▸ **EXERCISE PROMPT**: Extract each line of the data and write it out again exactly.

▸ **EXERCISE DATA**:
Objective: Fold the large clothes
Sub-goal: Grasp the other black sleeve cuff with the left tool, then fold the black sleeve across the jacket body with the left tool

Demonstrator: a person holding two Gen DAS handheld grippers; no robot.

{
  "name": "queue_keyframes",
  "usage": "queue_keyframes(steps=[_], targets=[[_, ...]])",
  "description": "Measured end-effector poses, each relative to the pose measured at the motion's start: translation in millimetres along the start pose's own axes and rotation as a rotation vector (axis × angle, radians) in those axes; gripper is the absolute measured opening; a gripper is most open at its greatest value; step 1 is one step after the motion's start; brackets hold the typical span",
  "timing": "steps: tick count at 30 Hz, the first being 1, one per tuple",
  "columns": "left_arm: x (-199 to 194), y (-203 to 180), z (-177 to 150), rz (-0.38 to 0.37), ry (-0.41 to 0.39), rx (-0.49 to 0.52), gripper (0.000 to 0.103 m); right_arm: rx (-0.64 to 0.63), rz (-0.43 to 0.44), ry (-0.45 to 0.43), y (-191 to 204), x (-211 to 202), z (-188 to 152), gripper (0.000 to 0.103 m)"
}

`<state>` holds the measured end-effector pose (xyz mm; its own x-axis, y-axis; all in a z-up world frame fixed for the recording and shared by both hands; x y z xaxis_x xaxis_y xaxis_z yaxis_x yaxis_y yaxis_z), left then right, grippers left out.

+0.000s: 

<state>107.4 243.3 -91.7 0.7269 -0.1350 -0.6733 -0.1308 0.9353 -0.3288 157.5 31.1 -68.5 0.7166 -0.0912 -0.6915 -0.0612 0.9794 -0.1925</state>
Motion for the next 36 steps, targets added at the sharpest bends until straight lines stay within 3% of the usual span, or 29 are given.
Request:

▸ **ANSWER SPACE**:
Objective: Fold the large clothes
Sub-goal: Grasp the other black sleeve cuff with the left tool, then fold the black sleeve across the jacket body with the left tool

Demonstrator: a person holding two Gen DAS handheld grippers; no robot.

{
  "name": "queue_keyframes",
  "usage": "queue_keyframes(steps=[_], targets=[[_, ...]])",
  "description": "Measured end-effector poses, each relative to the pose measured at the motion's start: translation in millimetres along the start pose's own axes and rotation as a rotation vector (axis × angle, radians) in those axes; gripper is the absolute measured opening; a gripper is most open at its greatest value; step 1 is one step after the motion's start; brackets hold the typical span",
  "timing": "steps: tick count at 30 Hz, the first being 1, one per tuple",
  "columns": "left_arm: x (-199 to 194), y (-203 to 180), z (-177 to 150), rz (-0.38 to 0.37), ry (-0.41 to 0.39), rx (-0.49 to 0.52), gripper (0.000 to 0.103 m); right_arm: rx (-0.64 to 0.63), rz (-0.43 to 0.44), ry (-0.45 to 0.43), y (-191 to 204), x (-211 to 202), z (-188 to 152), gripper (0.000 to 0.103 m)"
}

`<state>` holds the measured end-effector pose (xyz mm; its own x-axis, y-axis; all in a z-up world frame fixed for the recording and shared by both hands; x y z xaxis_x xaxis_y xaxis_z yaxis_x yaxis_y yaxis_z), left then right, grippers left out.

+0.000s: 

<state>107.4 243.3 -91.7 0.7269 -0.1350 -0.6733 -0.1308 0.9353 -0.3288 157.5 31.1 -68.5 0.7166 -0.0912 -0.6915 -0.0612 0.9794 -0.1925</state>
Motion for the next 36 steps, targets added at the sharpest bends until straight lines stay within 3% of the usual span, or 29 are given.
Request:

This exercise has been worked through to completion.